TASK TO CARRY OUT
As the answer, give a copy of each line below that includes the word "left".

DATA SUPPLIED
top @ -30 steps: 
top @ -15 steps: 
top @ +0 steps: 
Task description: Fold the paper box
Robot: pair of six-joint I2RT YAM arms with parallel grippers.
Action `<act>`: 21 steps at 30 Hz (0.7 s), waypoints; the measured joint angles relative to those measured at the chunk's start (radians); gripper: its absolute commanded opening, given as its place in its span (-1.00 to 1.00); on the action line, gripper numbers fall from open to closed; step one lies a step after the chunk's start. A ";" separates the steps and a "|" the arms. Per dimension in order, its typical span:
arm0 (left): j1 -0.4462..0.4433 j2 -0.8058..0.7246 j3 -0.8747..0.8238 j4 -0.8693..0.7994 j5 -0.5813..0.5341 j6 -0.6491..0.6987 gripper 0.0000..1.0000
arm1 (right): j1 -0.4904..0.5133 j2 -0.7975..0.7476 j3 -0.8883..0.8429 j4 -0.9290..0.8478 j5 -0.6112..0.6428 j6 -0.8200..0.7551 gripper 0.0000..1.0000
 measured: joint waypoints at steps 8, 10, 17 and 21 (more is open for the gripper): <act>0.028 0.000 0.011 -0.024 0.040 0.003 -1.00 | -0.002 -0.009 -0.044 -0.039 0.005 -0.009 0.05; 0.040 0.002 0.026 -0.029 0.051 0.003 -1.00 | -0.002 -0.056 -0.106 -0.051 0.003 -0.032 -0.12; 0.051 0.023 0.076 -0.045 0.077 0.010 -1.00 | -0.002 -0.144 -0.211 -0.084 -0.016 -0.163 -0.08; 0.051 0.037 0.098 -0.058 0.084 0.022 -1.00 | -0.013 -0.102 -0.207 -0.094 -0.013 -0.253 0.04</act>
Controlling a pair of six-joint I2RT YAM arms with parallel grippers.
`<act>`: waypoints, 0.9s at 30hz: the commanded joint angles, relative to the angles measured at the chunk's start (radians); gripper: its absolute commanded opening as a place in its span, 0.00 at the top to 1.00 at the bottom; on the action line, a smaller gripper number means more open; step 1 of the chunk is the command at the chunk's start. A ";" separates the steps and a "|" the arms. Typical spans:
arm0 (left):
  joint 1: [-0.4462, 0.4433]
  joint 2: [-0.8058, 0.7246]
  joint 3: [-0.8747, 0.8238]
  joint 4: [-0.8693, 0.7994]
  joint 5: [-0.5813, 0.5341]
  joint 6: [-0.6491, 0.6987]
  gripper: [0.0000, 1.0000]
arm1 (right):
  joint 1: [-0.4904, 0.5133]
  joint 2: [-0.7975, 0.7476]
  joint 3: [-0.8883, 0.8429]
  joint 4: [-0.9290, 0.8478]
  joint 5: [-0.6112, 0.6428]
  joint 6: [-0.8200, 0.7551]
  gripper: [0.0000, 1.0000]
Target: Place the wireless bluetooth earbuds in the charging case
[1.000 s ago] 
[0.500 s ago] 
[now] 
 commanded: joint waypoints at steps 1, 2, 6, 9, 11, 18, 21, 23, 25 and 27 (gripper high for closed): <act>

RESPONSE TO THIS EXERCISE
arm0 (left): j1 -0.4462..0.4433 j2 -0.8058..0.7246 j3 -0.8747..0.8238 j4 -0.8693..0.7994 j5 -0.5813..0.5341 j6 -0.6491..0.6987 gripper 0.0000..1.0000
arm0 (left):

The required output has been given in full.